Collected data
------------------------------------
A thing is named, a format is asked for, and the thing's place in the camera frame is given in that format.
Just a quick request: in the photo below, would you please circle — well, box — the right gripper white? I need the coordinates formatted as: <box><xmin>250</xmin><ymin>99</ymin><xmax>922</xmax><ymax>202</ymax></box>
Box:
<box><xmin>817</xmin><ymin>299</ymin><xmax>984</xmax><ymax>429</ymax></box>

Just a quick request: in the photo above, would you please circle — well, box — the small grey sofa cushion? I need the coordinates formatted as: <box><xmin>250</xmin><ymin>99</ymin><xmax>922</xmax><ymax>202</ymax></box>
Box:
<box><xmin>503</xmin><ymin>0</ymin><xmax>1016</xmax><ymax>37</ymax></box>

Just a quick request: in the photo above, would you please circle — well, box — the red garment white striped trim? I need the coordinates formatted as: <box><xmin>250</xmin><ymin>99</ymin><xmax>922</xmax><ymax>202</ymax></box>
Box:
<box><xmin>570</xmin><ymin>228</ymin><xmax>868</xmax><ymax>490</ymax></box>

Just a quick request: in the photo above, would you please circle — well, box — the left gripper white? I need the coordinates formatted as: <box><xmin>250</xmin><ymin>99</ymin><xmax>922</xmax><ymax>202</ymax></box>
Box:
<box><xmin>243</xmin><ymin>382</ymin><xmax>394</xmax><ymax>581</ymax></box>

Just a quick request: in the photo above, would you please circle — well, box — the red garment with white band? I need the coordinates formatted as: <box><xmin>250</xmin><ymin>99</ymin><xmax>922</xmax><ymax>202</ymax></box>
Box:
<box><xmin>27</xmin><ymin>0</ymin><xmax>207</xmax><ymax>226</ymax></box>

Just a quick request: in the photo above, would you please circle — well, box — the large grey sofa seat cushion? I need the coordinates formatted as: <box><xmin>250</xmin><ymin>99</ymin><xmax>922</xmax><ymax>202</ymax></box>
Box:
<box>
------------------------------------
## What needs to be done
Look through the records for the word "above". Every line that has it should be copied.

## Exercise answer
Just a quick request: in the photo above, would you please circle — well, box — the small grey sofa cushion? I need the coordinates formatted as: <box><xmin>250</xmin><ymin>99</ymin><xmax>922</xmax><ymax>202</ymax></box>
Just a quick request: in the photo above, would you please circle — well, box — the red garment white striped trim? I need the coordinates formatted as: <box><xmin>250</xmin><ymin>99</ymin><xmax>922</xmax><ymax>202</ymax></box>
Just a quick request: in the photo above, would you please circle — well, box — the left gripper white? I need the coordinates formatted as: <box><xmin>250</xmin><ymin>99</ymin><xmax>922</xmax><ymax>202</ymax></box>
Just a quick request: in the photo above, would you please circle — well, box — the red garment with white band? I need the coordinates formatted as: <box><xmin>250</xmin><ymin>99</ymin><xmax>922</xmax><ymax>202</ymax></box>
Just a quick request: in the photo above, would you please circle — well, box — the large grey sofa seat cushion? I need the coordinates formatted as: <box><xmin>250</xmin><ymin>99</ymin><xmax>922</xmax><ymax>202</ymax></box>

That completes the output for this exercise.